The following authorized by the leading citizens of the town also has been sent to us for publication:

As all sorts of false rumors have been circulated within the last few days in regard to the small-pox in Pocomoke City it is but just to this enterprising town, to say, there is not at this time a single-case of small-pox inside of the city limits. It is a fact, however, that three negroes who had been at work in Norfolk came home a few days ago sick and their disease was pronounced "a mild case of small-pox." As soon as this fact was known the Mayor acting under the direction of the State Board of Health had the patients removed to a hospital built outside of the city in an unfrequented spot of timber land away from any county roads approaching the city. The houses, which the patients occupied prior to bring removed to the hospital, are on the suburbs of the city and not on leading roads of approach to the town and are closely guarded night and day so that no persons are allowed to go in and out of the premises, hence with all these precautions it is almost impossible for the disease to spread and the fears of the citizens of town and vicinity have been entirely allayed, and there has been no interruption to the business and social activities of the community nor do we feel that there is any danger to persons visiting the place.

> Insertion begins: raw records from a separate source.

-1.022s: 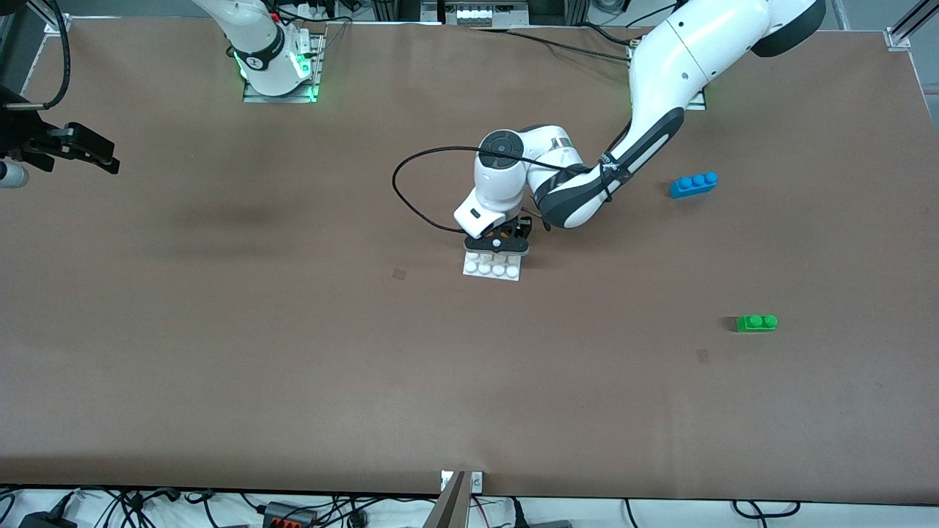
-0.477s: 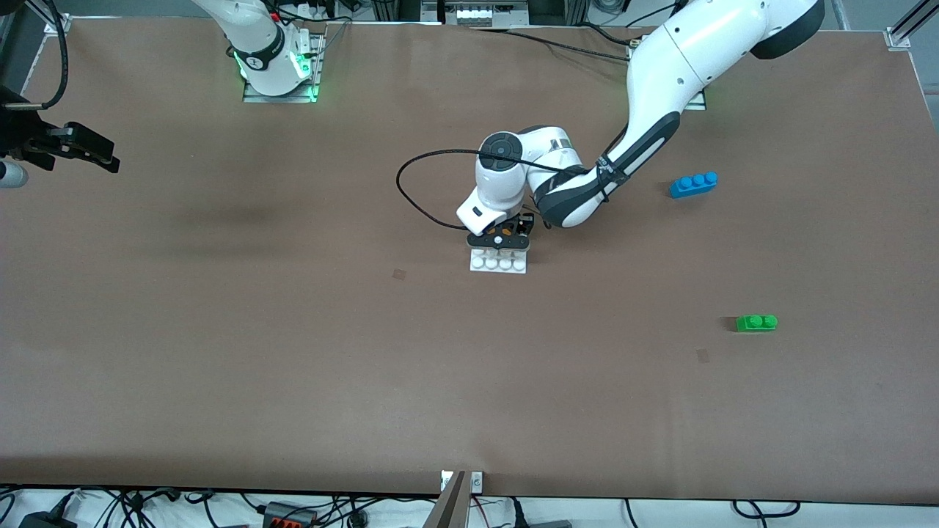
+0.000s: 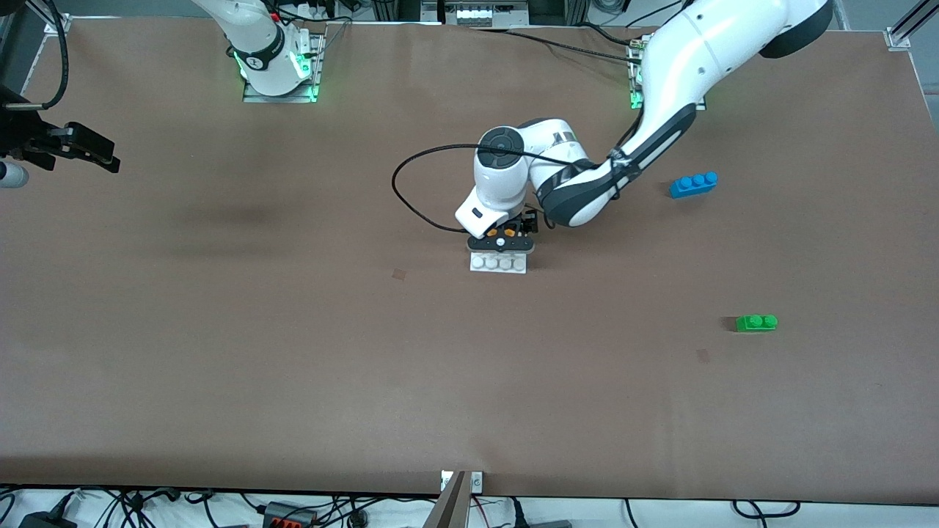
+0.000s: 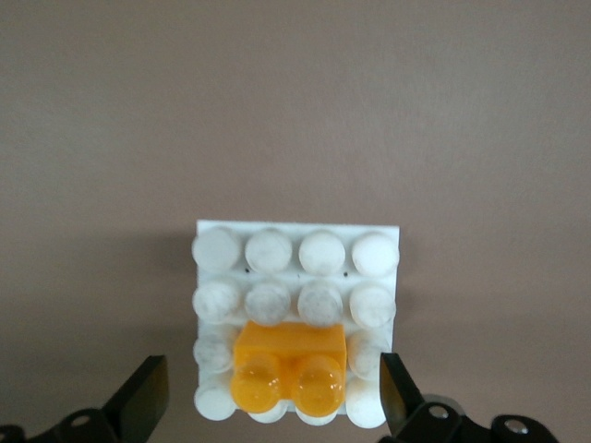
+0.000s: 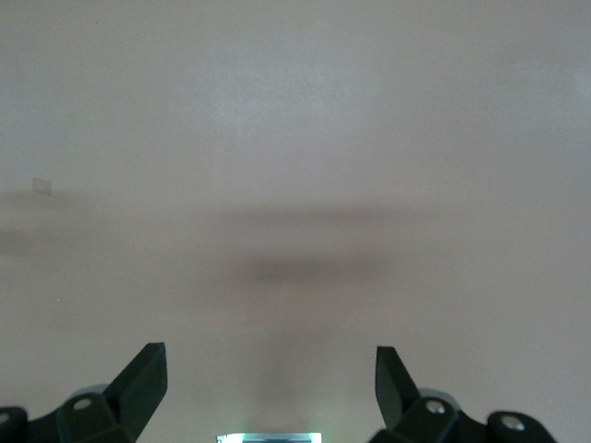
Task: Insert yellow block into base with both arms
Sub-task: 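Open the left gripper and lift it off the yellow block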
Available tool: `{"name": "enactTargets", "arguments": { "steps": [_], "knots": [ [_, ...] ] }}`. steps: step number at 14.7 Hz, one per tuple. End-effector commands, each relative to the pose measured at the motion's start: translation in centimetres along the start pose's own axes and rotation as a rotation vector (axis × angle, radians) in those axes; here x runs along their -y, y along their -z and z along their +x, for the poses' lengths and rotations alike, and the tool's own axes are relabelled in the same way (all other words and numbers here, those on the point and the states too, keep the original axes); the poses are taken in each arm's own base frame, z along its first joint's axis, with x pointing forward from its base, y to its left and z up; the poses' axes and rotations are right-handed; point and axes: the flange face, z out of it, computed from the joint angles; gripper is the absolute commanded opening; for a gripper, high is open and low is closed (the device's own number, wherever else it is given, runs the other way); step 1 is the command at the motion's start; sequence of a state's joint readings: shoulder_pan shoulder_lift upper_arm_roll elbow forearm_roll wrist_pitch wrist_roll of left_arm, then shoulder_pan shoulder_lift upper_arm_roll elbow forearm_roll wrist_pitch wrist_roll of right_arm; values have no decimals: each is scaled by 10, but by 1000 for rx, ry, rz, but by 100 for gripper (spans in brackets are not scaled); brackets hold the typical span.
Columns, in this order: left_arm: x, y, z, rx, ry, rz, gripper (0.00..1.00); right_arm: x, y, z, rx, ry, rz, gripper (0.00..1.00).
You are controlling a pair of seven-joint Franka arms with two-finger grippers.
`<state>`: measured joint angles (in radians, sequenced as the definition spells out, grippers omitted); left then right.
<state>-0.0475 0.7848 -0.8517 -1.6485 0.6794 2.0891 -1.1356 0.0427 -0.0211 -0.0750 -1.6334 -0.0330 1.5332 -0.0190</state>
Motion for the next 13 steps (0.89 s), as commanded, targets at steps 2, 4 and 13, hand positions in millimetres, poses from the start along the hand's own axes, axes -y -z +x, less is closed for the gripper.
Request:
{"name": "enactTargets", "arguments": {
  "steps": [2, 4, 13],
  "knots": [
    [37, 45, 38, 30, 6, -10, 100, -1, 1, -5, 3, -7, 19, 100],
    [73, 80, 70, 71, 52, 1, 100, -2, 1, -5, 4, -7, 19, 100],
    [277, 179, 134, 169, -57, 20, 100, 7, 2, -5, 8, 5, 18, 100]
  ]
}}
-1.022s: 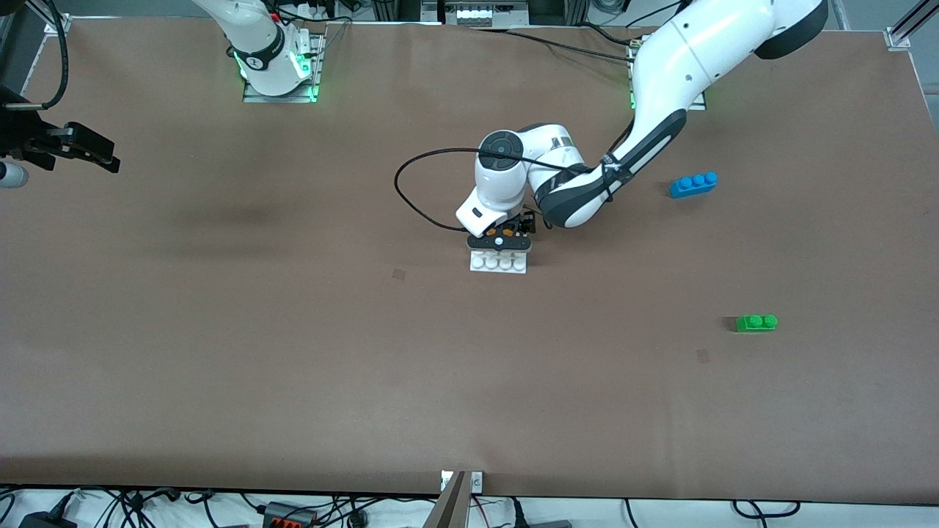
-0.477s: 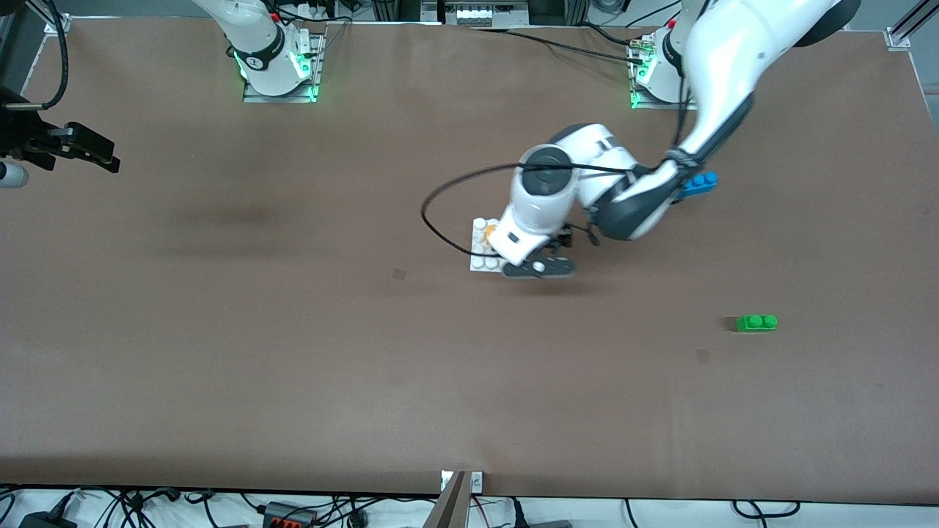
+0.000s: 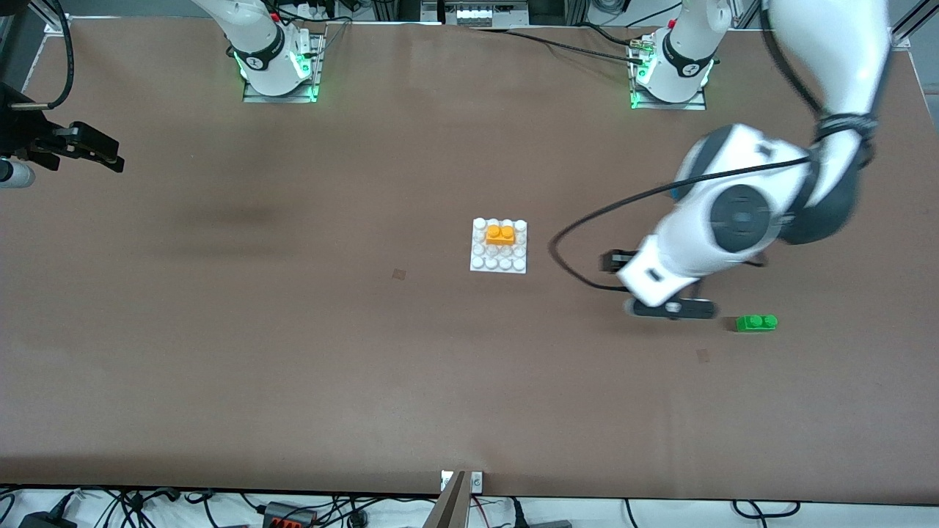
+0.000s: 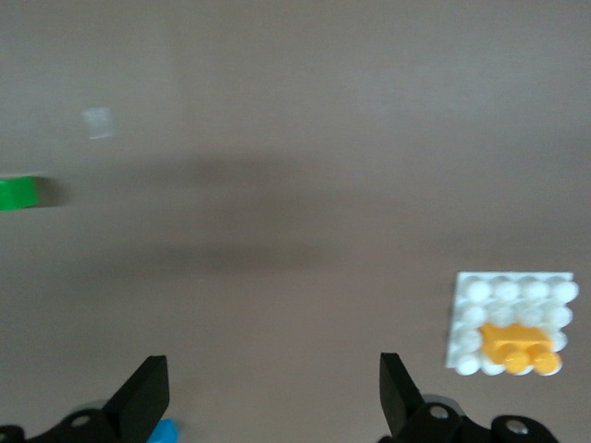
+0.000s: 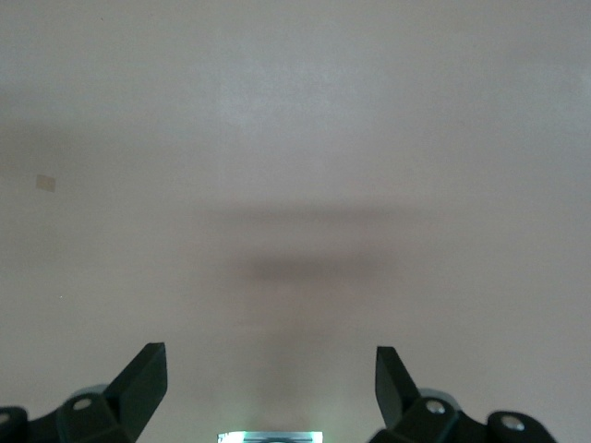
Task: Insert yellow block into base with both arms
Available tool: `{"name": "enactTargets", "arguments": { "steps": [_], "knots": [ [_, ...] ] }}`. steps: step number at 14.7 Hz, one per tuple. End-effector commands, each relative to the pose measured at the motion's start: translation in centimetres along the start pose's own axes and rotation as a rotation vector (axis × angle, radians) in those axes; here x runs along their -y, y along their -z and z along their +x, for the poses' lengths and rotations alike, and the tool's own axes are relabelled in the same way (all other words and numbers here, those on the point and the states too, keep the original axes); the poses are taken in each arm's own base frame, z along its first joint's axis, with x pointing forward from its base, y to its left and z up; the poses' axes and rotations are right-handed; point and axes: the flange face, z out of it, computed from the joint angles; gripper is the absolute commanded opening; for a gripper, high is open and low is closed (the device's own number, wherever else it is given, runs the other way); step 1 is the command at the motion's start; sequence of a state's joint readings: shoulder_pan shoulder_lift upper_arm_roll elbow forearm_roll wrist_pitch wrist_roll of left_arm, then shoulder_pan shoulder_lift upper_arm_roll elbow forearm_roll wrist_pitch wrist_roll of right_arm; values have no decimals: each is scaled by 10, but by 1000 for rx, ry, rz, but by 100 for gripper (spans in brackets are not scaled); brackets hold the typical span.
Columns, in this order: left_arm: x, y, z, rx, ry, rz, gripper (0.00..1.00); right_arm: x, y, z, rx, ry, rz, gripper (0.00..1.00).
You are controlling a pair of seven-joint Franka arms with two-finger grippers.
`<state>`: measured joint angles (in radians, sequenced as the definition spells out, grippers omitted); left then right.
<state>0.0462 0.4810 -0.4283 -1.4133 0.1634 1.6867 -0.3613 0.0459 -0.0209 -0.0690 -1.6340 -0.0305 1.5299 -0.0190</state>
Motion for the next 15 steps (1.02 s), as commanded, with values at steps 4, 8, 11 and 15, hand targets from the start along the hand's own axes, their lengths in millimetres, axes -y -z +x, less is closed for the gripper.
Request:
{"name": "enactTargets", "arguments": {
  "steps": [4, 8, 11, 15],
  "knots": [
    [43, 37, -39, -4, 46, 52, 100, 1, 1, -5, 7, -6, 16, 100],
    [105, 60, -65, -3, 63, -33, 100, 1, 1, -5, 7, -6, 16, 100],
    [115, 79, -104, -29, 77, -18, 100, 1, 1, -5, 7, -6, 16, 100],
    [131, 101, -126, -35, 104, -4, 100, 2, 2, -5, 6, -4, 16, 100]
  ]
}}
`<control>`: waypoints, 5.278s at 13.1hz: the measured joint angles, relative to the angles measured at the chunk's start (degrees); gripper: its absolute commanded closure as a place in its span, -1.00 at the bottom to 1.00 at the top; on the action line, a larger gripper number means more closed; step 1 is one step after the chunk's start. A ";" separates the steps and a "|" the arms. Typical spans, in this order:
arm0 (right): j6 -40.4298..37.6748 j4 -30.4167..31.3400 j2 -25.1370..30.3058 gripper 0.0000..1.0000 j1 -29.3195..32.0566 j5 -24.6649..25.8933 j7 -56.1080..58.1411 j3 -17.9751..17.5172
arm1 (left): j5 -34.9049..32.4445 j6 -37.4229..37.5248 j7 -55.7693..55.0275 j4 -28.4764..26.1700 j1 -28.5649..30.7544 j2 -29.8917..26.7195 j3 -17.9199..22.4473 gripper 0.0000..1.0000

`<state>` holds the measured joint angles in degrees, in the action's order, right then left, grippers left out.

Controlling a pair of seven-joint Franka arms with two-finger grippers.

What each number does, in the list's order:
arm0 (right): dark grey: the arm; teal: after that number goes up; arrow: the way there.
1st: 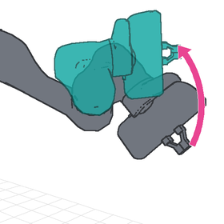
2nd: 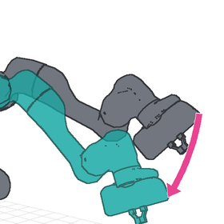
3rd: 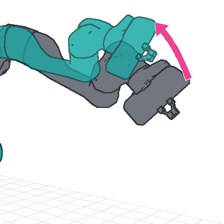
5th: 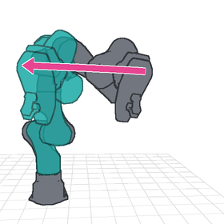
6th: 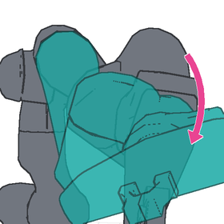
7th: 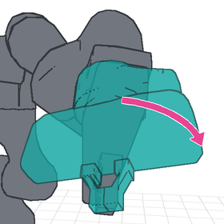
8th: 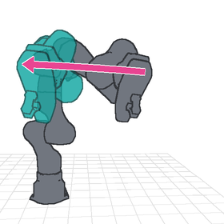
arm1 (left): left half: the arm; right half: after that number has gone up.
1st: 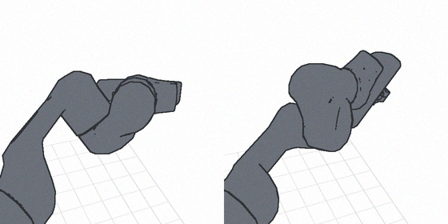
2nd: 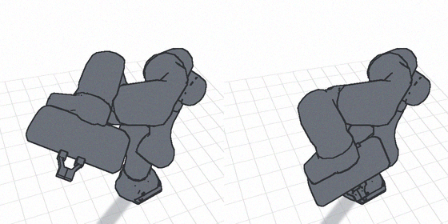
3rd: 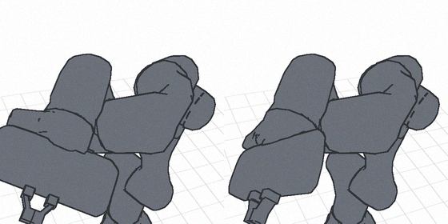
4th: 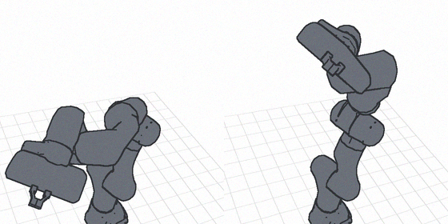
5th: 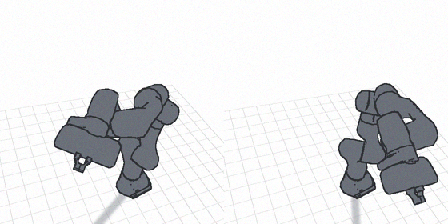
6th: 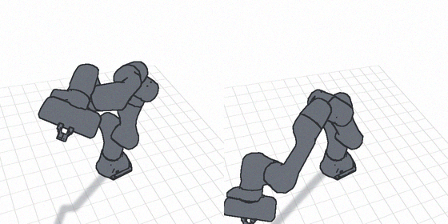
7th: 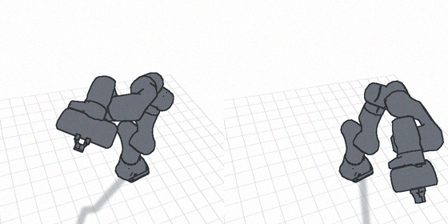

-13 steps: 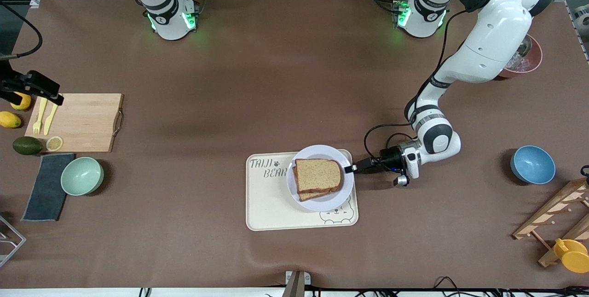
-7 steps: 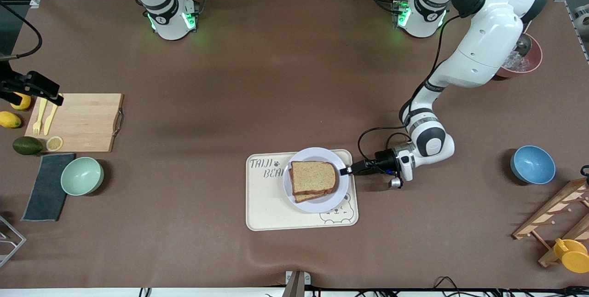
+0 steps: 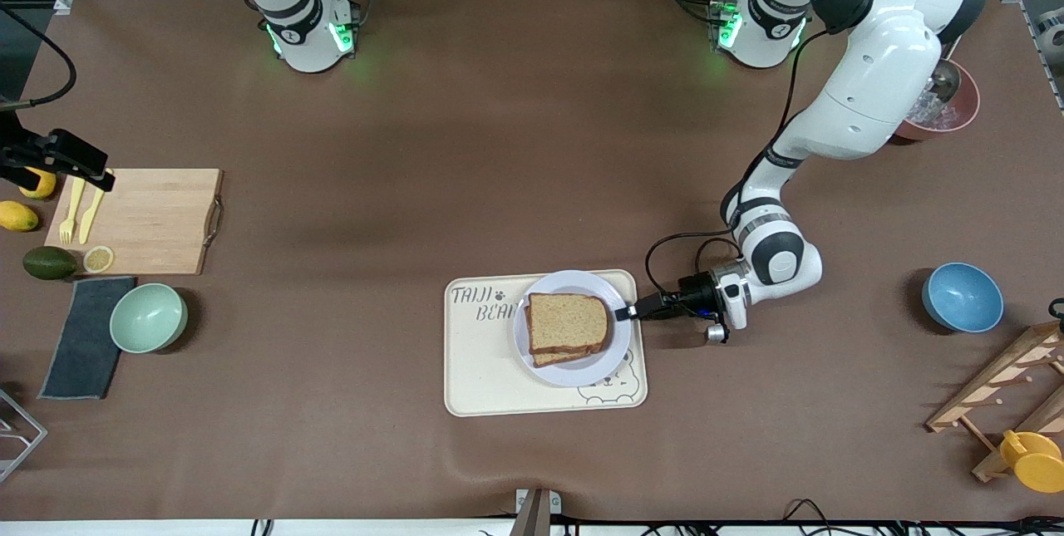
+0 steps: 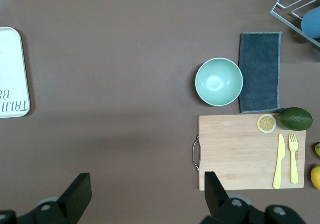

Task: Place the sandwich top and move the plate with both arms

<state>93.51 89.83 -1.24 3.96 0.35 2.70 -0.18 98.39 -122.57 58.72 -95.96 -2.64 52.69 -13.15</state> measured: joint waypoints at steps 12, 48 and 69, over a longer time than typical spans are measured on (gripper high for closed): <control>0.00 -0.02 -0.12 -1.00 0.01 0.00 0.05 0.00 | -0.07 -0.53 -7.53 -0.91 1.07 -2.38 0.06 -1.00; -1.45 -0.23 -0.38 -1.00 1.39 -0.18 0.21 -0.73 | -106.19 29.76 -58.46 14.55 11.13 -42.56 0.11 -1.00; -1.54 -0.22 -0.44 -1.00 1.39 -0.18 0.23 -0.74 | -101.01 32.23 -59.89 9.86 3.40 -50.05 11.03 -1.00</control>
<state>91.98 89.61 -1.68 5.35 0.16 2.93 -0.91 -2.61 -90.34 -1.18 -86.10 0.76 2.64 -2.12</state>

Infrastructure -- Public - Government : Spanish-American War

The latest advices are, that Manila was set on fire and that an uprising of the natives was attempted in that city on Wednesday. The uprising was checked, but a thousand dwellings and hundreds of business houses were destroyed. The presumption is that the Filipinos started the conflagration. A few days previous the news was received, that the Filipinos would not fight our troops in the open any more but we must seek them in the future in their jungles. These things seem to suggest, that the Filipinos count as nothing their treasures in their struggles for liberty and have concluded, that they can worry us by a guerilla warfare into letting them alone if they cannot win in a fight with us in the regular way. Our victories so far in the Philippines have been won by the expenditure of millions of dollars and by the loss of many valuable lives and the indications are, that we have a war on our hands, the termination of which we cannot see, and which when the end comes will be a curse to the American people. "Destiny" points that way, however, in the opinion of Mr. McKinley and to carry out his imperialistic schemes, it seems, he is to be permitted to trample underfoot the constitution and usurp with impunity the powers of the Government such as no other Chief Magistrate of the nation has dared to do before him. "The interests of humanity" too, say the imperialists, demand that we continue to slaughter and be slaughtered in the Philippines, and of course the war is to go on for the present regardless of blood and treasure. "Destiny," however, may be revealed in a different way when the American people have the opportunity again to speak at the polls, and we mistake the sentiment of the American people, if they do not spurn the bribe of imperialism and hurl from power those who now disgrace the high places to which they have elevated them.


Infrastructure -- Public - Government : Spanish-American War

The life of one American soldier or sailor is more valuable than all the Philippine Islands put together. After we shall have conquered Aguinaldo by the sacrifice of some of the nation's best blood, what have we gained? Nothing more than a territory to which our people can never become acclimated, and a burden that will press heavily upon the taxpayers of this country. -- Omaha World-Herald.

Millions of American people are in accord with the opinion expressed above but of course their views are treated with contempt by the President and count as nothing with him or his advisers. The President can change his mind with such facility, when he thinks it is his interest to do so, it is possible even that he has forgotten that he is the author of the expression, "that forcible annexation is criminal aggression."